On the surface, the market remains stable. Most stations continue to operate normally, with no long queues forming. However, localized disruptions have begun to appear in some areas, where supply is no longer as consistent and must await replenishment from distributors.

Importantly, inspections have not uncovered large-scale hoarding or speculative behavior. This suggests that the issue does not stem from widespread market manipulation, but rather from supply pressures and the way the distribution system responds under tighter controls. In other words, the system is being pushed into a state of strain.

To better understand this, it is necessary to consider the structure of Vietnam’s fuel market. Imports account for around 30 percent of supply, but do not flow directly to consumers. Instead, they pass through a network of approximately 26 primary distributors and more than 250 secondary distributors before reaching retail outlets.

With roughly 30 percent of demand reliant on imports, external fluctuations are transmitted almost immediately into the domestic market. In such conditions, the key question is no longer how much prices will rise or how frequently adjustments occur, but whether supply can be maintained continuously - and whether bottlenecks might emerge and spread across the broader economy.

From a conventional economic perspective, this approach appears to run counter to supply and demand principles. Yet in a situation where supply faces potential disruption, those very principles may not be sufficient to ensure stability.

Fuel is a commodity with highly inelastic demand in the short term. Businesses cannot halt production, transport cannot cease operations, and daily life cannot quickly adapt to shortages. Allowing prices to adjust freely in the face of a major shock could trigger widespread instability rather than equilibrium.

In this context, administrative measures are not a rejection of the market, but a means of protecting it at a time when it cannot fully self-correct.

This approach is also reflected in price management. Raising the adjustment threshold from 7 percent to 15 percent indicates a willingness to accept a certain delay in price changes, helping to avoid frequent fluctuations and maintain a sense of stability.

However, when input costs rise rapidly while retail prices lag behind, pressure shifts to businesses. This may lead them to become more cautious in importing fuel or even scale back operations to reduce risk.

The simultaneous deployment of multiple administrative tools reflects another reality: the system’s limited resilience. With fuel reserves still relatively thin, the economy lacks sufficient buffers to absorb external shocks, causing each fluctuation to pass quickly into the domestic market.
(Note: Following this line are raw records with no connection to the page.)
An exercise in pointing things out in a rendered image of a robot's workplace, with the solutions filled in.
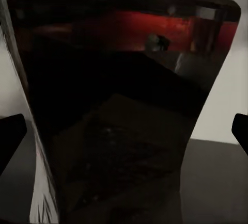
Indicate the shelf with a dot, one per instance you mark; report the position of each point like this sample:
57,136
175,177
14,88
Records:
214,183

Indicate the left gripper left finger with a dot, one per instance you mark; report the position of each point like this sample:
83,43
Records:
12,131

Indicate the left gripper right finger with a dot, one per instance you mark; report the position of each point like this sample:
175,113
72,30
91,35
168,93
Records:
240,130

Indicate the bottle of coffee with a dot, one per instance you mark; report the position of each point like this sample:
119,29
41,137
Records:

Without a substantial cushion to absorb pressure, the State is compelled to intervene to keep supply flowing.

Yet while necessary, administrative measures can only serve as short-term solutions. Fuel does not move from ports to stations on its own; it depends on businesses that invest capital, bear risks and make daily operational decisions. Without adequate incentives, they may withdraw, unable to sustain operations under conditions of prolonged losses or excessive uncertainty.

The challenge, therefore, is not only to tighten control to stabilize the market, but also to ensure that the market retains its underlying momentum.

Policy, in this case, cannot stop at regulation. It must also create conditions that enable businesses to continue importing and distributing fuel - from ensuring reasonable profit margins to reducing the gap between costs and regulated prices.

Because if incentives are lost, no degree of control will be sufficient to maintain the flow. At that point, the issue will no longer be whether prices are high or low, but whether the market can continue to function at all.

In normal times, markets operate according to the law of value. But in moments like these, when supply is under strain, relying entirely on market mechanisms is no longer a safe option. The State must intervene - not because the market is flawed, but because, at certain times, it is simply not enough.